この記事では、Tukey-Kramerの多重比較の方法について解説しています。
Tukey-Kramerの多重比較とは
Tukey-Kramerの多重比較検定(Tukey's HSD:Honest Significant Difference)は、複数のグループ間の平均値の差を全群比較するための方法です。これにより、どのグループ間の平均値が統計的に有意に異なるかを明らかにすることができます。
前提条件
Tukey-Kramerの多重比較を実施する際には以下の条件を確認します。
- 正規性:データが正規分布に従っていること。
- 等分散性:2つの群のデータが等分散であること。
- 群数:3群以上。
- データ尺度:データが間隔尺度または比率尺度であること。
仮説の設定
Tukey-Kramerの多重比較では次の仮説を設置し、全群で比較を行います。
- 帰無仮説(H0):2つの群の平均に差はない。
- 対立仮説(H1):2つの群の平均に差がある。
分散分析との違い
分散分析では、全体のF値とp値を計算し、グループ間に差があるかどうかを確認します。一方、多重比較では、具体的にどのグループ間に有意差があるかを検定します。つまり、分散分析表が全体の差異を確認するのに対し、多重比較は個々の差異を確認するためのものです。

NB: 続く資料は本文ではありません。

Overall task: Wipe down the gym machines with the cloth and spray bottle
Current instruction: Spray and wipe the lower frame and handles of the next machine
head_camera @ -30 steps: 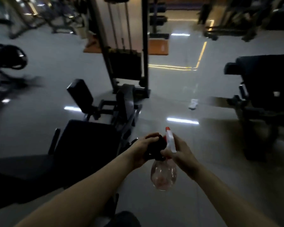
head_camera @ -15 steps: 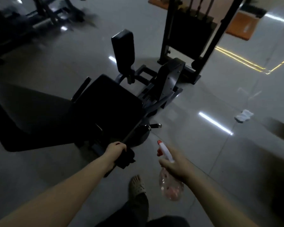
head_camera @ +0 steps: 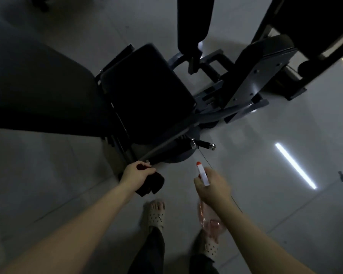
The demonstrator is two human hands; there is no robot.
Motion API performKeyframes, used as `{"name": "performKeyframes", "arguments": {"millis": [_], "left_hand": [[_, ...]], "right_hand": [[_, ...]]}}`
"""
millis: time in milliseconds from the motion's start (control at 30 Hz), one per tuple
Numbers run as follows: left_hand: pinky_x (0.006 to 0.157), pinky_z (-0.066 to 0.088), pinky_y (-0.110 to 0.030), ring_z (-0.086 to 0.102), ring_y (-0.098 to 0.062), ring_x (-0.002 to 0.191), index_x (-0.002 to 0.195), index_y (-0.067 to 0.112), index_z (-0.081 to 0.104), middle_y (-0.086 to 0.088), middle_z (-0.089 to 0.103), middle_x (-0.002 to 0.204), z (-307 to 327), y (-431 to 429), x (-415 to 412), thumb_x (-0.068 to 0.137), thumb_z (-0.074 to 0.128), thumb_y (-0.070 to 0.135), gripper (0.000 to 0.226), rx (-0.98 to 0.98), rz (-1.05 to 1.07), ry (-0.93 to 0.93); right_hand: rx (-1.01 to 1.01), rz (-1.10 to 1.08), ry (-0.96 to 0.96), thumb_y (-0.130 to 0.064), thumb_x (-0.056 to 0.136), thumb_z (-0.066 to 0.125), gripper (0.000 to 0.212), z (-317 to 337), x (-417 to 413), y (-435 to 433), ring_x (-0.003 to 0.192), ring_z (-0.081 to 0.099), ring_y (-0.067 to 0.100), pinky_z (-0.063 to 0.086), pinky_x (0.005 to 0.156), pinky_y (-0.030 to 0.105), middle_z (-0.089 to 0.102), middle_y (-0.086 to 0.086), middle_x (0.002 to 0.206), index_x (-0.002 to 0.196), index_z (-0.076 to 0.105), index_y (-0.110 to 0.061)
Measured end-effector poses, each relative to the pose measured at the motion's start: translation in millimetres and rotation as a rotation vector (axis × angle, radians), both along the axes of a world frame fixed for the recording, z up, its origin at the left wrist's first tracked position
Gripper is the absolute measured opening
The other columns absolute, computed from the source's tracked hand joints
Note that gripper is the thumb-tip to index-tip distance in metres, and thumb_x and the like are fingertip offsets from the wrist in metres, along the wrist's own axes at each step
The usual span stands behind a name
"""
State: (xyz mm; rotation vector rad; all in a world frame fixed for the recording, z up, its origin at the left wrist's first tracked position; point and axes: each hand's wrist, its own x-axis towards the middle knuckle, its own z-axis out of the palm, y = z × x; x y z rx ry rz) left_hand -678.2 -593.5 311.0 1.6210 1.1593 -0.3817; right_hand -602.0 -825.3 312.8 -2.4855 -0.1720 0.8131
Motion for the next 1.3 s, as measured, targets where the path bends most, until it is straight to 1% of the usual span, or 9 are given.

分散分析の結果が有意であった時に、事後検定としてTukeyの多重比較を行うと、検定の多重性問題が生じます。
RでTukey-Kramerの多重比較
Rを使ってTukey-Kramerの多重比較を行う方法を紹介します。
関数と引数オプション
RでTukey-Kramerの多重比較を行うには、TukeyHSD()
関数を使用します。
この関数は次のような引数があります。
TukeyHSD(x, which, ordered = FALSE, conf.level = 0.95, ...)
x
: 適合したモデルオブジェクト、通常はaov
でフィットされたもの。which
: 適合したモデル内の用語をリストする文字ベクトル。デフォルトはすべての用語。ordered
: ファクターのレベルをサンプル内の平均値の増加順に並べるかどうかを示す論理値。ordered
がTRUE
の場合、計算された平均の差はすべて正の値になります。有意な差は、下限点が正の値であるものです。conf.level
: 使用するファミリー全体の信頼水準を示す、0から1の間の数値。
コード例と結果の見方
# サンプルデータの作成
group <- factor(rep(1:3, each = 5))
value <- c(5.1, 5.5, 5.8, 6.0, 6.1, 6.2, 6.4, 6.5, 6.6, 6.9, 7.0, 7.1, 7.3, 7.4, 7.5)
# 分散分析の実行
aov_result <- aov(value ~ group)
# Tukey HSDの実行
tukey_result <- TukeyHSD(aov_result)
tukey_result
Tukey multiple comparisons of means
95% family-wise confidence level
Fit: aov(formula = value ~ group)
$group
diff lwr upr p adj
2-1 0.82 0.309143 1.330857 0.0028250
3-1 1.56 1.049143 2.070857 0.0000087
3-2 0.74 0.229143 1.250857 0.0058906
有意水準が5%とするとき、p値が0.05より小さい場合に帰無仮説を棄却し、2つの群の平均に有意な差があると結論づけます。この例では、全ての群間で有意な差があると結論できます。
多重比較の結果に添字をつける
multcomp
パッケージを使うと、多重比較の結果に添字をつけることができます。
# 必要なパッケージの読み込み
install.packages("multcomp")
library(multcomp)
# 分散分析の実行
aov_result <- aov(value ~ group)
# 多重比較の実行
glht_result <- glht(aov_result, linfct = mcp(group = "Tukey"))
summary(glht_result)
# 多重比較の結果
Simultaneous Tests for General Linear Hypotheses
Multiple Comparisons of Means: Tukey Contrasts
Fit: aov(formula = value ~ group)
Linear Hypotheses:
Estimate Std. Error t value Pr(>|t|)
2 - 1 == 0 0.8200 0.1915 4.282 0.00275 **
3 - 1 == 0 1.5600 0.1915 8.147 < 0.001 ***
3 - 2 == 0 0.7400 0.1915 3.865 0.00576 **
---
Signif. codes: 0 ‘***’ 0.001 ‘**’ 0.01 ‘*’ 0.05 ‘.’ 0.1 ‘ ’ 1
(Adjusted p values reported -- single-step method)
# 添字の結果
1 2 3
"a" "b" "c"
結果の見方
cld()
関数を使うことで、各グループがどのように分類されるかを視覚的に確認できます。添字が同じグループ同士は有意差がないことを示します。
今回の分析の結果は、同じ添字が含まれないので、全てのグループ間に有意な差があると結論できます。
この記事は多重比較について紹介しました。
次回はマンホイットニーのU検定の方法について紹介します。
この記事が少しでもお役に立てたら嬉しいです。